TASK GOAL: Output the records in full, exactly as given.
---------------
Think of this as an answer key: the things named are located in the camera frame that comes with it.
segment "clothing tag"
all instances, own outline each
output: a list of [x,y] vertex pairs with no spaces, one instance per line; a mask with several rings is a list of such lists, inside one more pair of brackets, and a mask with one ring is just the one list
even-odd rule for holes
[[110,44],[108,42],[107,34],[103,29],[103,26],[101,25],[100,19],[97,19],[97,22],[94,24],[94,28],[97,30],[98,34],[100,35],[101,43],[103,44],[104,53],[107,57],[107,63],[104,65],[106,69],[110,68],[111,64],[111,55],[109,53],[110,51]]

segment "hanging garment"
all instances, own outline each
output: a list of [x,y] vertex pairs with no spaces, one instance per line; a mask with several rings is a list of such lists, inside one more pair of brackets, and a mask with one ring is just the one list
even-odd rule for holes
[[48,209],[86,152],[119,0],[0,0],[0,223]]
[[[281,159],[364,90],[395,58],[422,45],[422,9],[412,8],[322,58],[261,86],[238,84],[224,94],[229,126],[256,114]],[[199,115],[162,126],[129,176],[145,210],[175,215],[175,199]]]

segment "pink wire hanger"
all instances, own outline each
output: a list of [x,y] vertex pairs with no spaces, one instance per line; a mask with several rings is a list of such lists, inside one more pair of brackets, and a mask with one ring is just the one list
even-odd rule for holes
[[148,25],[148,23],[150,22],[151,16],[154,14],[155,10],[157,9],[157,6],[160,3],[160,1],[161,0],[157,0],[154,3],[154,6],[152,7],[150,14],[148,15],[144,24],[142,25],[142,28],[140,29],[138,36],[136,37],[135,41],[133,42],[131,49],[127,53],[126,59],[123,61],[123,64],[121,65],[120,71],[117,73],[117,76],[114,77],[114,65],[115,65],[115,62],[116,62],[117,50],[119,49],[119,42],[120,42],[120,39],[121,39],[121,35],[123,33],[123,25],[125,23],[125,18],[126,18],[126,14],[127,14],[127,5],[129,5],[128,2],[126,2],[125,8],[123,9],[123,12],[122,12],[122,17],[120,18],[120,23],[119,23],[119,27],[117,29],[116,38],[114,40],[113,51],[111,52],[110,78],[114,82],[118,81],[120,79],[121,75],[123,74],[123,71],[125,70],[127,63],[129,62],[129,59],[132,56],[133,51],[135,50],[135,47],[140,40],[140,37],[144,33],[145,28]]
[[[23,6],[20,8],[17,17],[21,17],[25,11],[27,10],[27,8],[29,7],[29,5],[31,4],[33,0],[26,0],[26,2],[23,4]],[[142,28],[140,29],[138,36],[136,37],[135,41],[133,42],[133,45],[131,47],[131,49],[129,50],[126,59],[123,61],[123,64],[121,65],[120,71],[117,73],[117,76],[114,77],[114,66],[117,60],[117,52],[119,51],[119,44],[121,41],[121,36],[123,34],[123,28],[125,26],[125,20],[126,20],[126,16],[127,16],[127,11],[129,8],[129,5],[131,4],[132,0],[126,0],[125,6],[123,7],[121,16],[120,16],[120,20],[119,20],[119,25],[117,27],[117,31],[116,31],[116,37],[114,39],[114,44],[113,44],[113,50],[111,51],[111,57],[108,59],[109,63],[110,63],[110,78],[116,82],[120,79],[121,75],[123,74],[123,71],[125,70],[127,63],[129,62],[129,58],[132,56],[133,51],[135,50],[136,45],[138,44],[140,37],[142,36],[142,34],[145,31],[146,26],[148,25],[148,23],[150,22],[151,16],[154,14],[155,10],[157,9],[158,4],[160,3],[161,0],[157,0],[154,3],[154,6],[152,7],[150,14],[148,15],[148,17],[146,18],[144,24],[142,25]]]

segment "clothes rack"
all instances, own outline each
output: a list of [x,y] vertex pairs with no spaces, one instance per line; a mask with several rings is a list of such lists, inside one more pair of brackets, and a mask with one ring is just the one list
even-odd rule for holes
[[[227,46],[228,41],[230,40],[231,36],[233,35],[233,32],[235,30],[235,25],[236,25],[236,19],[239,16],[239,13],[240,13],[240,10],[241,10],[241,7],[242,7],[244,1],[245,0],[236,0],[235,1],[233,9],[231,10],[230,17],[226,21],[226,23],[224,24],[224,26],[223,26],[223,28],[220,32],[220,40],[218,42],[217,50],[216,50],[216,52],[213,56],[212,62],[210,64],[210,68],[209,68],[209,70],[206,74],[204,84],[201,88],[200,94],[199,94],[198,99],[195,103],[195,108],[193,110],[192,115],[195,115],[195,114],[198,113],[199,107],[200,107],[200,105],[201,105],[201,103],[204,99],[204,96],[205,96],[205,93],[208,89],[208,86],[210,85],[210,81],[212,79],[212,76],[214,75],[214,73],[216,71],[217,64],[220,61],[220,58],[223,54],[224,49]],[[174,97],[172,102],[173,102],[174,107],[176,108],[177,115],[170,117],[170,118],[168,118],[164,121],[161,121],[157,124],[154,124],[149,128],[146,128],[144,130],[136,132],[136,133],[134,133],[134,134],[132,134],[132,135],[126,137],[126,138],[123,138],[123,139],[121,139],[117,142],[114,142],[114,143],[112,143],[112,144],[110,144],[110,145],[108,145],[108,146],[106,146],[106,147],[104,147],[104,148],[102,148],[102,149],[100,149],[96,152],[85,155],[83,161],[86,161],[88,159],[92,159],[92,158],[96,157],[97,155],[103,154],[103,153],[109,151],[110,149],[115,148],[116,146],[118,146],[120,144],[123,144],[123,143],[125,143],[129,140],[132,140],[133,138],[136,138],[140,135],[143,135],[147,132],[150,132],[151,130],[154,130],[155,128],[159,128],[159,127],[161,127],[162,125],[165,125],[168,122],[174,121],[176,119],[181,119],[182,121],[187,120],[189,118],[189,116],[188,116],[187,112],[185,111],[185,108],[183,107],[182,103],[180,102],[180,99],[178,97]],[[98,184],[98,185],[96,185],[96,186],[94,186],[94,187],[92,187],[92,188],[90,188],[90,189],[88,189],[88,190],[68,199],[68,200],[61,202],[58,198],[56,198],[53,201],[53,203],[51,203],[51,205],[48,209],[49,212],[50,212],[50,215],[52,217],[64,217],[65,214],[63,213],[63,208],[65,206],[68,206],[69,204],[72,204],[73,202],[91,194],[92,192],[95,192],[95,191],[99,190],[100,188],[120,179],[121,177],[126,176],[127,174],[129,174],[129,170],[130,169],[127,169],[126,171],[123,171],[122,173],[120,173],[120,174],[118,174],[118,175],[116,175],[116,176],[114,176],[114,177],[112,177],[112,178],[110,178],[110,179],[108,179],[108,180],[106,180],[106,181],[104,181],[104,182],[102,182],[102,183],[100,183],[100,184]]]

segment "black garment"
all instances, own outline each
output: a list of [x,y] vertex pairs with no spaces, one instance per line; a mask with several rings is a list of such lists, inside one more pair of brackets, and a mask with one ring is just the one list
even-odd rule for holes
---------------
RESPONSE TO THE EXERCISE:
Think of this as an answer key: the things named are located in the camera frame that comes with it.
segment "clothing tag"
all instances, own outline each
output: a list of [x,y] vertex pairs with no spaces, one instance per line; a mask with several rings is a list of such lists, inside one more pair of brackets, and a mask with one ring is just the one list
even-odd rule for holes
[[110,44],[108,42],[107,34],[103,29],[103,26],[101,25],[100,19],[97,19],[97,22],[94,24],[94,28],[97,30],[98,34],[100,35],[101,43],[103,44],[104,53],[107,57],[107,63],[104,65],[106,69],[110,68],[111,64],[111,55],[109,53],[110,51]]

segment "hanging garment"
all instances, own outline each
output: a list of [x,y] vertex pairs with no spaces, one instance per line; a mask with several rings is a list of such lists, inside one more pair of brackets, and a mask with one ring is just the one list
even-odd rule for holes
[[48,209],[86,152],[119,0],[0,0],[0,223]]
[[[281,159],[364,90],[395,58],[422,45],[422,9],[412,8],[322,58],[261,86],[238,84],[224,94],[229,126],[256,114]],[[199,115],[162,126],[129,176],[145,210],[175,215],[175,199]]]

segment "pink wire hanger"
all instances, own outline each
output: a list of [x,y] vertex pairs with no spaces, one instance per line; a mask with several rings is a list of such lists, inside one more pair of brackets, and a mask with one ring is just the one list
even-odd rule for holes
[[148,25],[148,23],[150,22],[151,16],[154,14],[155,10],[157,9],[157,6],[160,3],[160,1],[161,0],[157,0],[154,3],[154,6],[152,7],[150,14],[148,15],[144,24],[142,25],[142,28],[140,29],[138,36],[136,37],[135,41],[133,42],[131,49],[127,53],[126,59],[123,61],[123,64],[121,65],[120,71],[117,73],[117,76],[114,77],[114,65],[115,65],[115,62],[116,62],[117,50],[119,49],[119,42],[120,42],[120,39],[121,39],[121,35],[123,33],[123,25],[125,23],[125,18],[126,18],[126,14],[127,14],[127,5],[129,5],[128,2],[126,2],[125,8],[123,9],[123,12],[122,12],[122,17],[120,18],[120,23],[119,23],[119,27],[117,29],[116,38],[114,40],[113,51],[111,52],[110,78],[114,82],[118,81],[120,79],[121,75],[123,74],[123,71],[125,70],[127,63],[129,62],[129,59],[132,56],[133,51],[135,50],[135,47],[140,40],[140,37],[144,33],[145,28]]
[[[23,6],[20,8],[17,17],[21,17],[25,11],[27,10],[27,8],[29,7],[29,5],[31,4],[33,0],[26,0],[26,2],[23,4]],[[142,28],[140,29],[138,36],[136,37],[135,41],[133,42],[133,45],[131,47],[131,49],[129,50],[126,59],[123,61],[123,64],[121,65],[120,71],[117,73],[117,76],[114,77],[114,66],[117,60],[117,52],[119,51],[119,44],[121,41],[121,36],[123,34],[123,28],[125,26],[125,20],[126,20],[126,16],[127,16],[127,11],[129,8],[129,5],[131,4],[132,0],[126,0],[125,6],[123,7],[121,16],[120,16],[120,20],[119,20],[119,25],[117,27],[117,31],[116,31],[116,37],[114,39],[114,44],[113,44],[113,50],[111,51],[111,57],[108,59],[109,63],[110,63],[110,78],[116,82],[120,79],[121,75],[123,74],[123,71],[125,70],[127,63],[129,62],[129,58],[132,56],[133,51],[135,50],[136,45],[138,44],[140,37],[142,36],[142,34],[145,31],[146,26],[148,25],[148,23],[150,22],[151,16],[154,14],[155,10],[157,9],[158,4],[160,3],[161,0],[157,0],[154,3],[154,6],[152,7],[150,14],[148,15],[148,17],[146,18],[144,24],[142,25]]]

segment "clothes rack"
all instances, own outline each
output: a list of [x,y] vertex pairs with no spaces, one instance per line; a mask with several rings is a list of such lists, inside one more pair of brackets, and a mask with one ring is just the one list
even-odd rule for holes
[[[227,46],[228,41],[230,40],[231,36],[233,35],[233,32],[235,30],[235,25],[236,25],[236,19],[239,16],[239,13],[240,13],[240,10],[241,10],[241,7],[242,7],[244,1],[245,0],[236,0],[235,1],[233,9],[231,10],[230,17],[226,21],[226,23],[224,24],[224,26],[223,26],[223,28],[220,32],[220,40],[218,42],[217,50],[216,50],[216,52],[213,56],[212,62],[210,64],[210,68],[209,68],[209,70],[206,74],[204,84],[201,88],[200,94],[199,94],[198,99],[195,103],[195,108],[193,110],[192,115],[195,115],[195,114],[198,113],[199,107],[200,107],[200,105],[201,105],[201,103],[204,99],[204,96],[205,96],[205,93],[208,89],[208,86],[210,85],[210,81],[212,79],[212,76],[214,75],[214,73],[216,71],[217,64],[220,61],[220,58],[223,54],[224,49]],[[174,97],[172,102],[173,102],[174,107],[176,108],[177,115],[170,117],[170,118],[168,118],[164,121],[161,121],[157,124],[154,124],[149,128],[146,128],[144,130],[136,132],[136,133],[134,133],[134,134],[132,134],[132,135],[126,137],[126,138],[123,138],[123,139],[121,139],[117,142],[114,142],[114,143],[112,143],[112,144],[110,144],[110,145],[108,145],[108,146],[106,146],[106,147],[104,147],[104,148],[102,148],[102,149],[100,149],[96,152],[85,155],[83,161],[86,161],[88,159],[92,159],[92,158],[96,157],[97,155],[103,154],[103,153],[109,151],[110,149],[115,148],[116,146],[118,146],[120,144],[123,144],[123,143],[125,143],[129,140],[132,140],[133,138],[136,138],[140,135],[143,135],[147,132],[150,132],[151,130],[154,130],[155,128],[159,128],[159,127],[161,127],[162,125],[165,125],[168,122],[174,121],[176,119],[181,119],[182,121],[187,120],[189,118],[189,116],[188,116],[187,112],[185,111],[185,108],[183,107],[182,103],[180,102],[180,99],[178,97]],[[98,184],[98,185],[96,185],[96,186],[94,186],[94,187],[92,187],[92,188],[90,188],[90,189],[88,189],[88,190],[68,199],[68,200],[61,202],[58,198],[56,198],[53,201],[53,203],[51,203],[51,205],[48,209],[49,212],[50,212],[50,215],[52,217],[64,217],[65,214],[63,213],[63,208],[65,206],[68,206],[69,204],[72,204],[73,202],[91,194],[92,192],[95,192],[95,191],[99,190],[100,188],[120,179],[121,177],[126,176],[127,174],[129,174],[129,170],[130,169],[127,169],[126,171],[123,171],[122,173],[120,173],[120,174],[118,174],[118,175],[116,175],[116,176],[114,176],[114,177],[112,177],[112,178],[110,178],[110,179],[108,179],[108,180],[106,180],[106,181],[104,181],[104,182],[102,182],[102,183],[100,183],[100,184]]]

segment "black garment"
all instances, own outline each
output: a list of [x,y] vertex pairs with no spaces, one instance per line; a mask with several rings is a list of such lists, inside one more pair of brackets, and a mask with one ring is just the one list
even-odd rule for holes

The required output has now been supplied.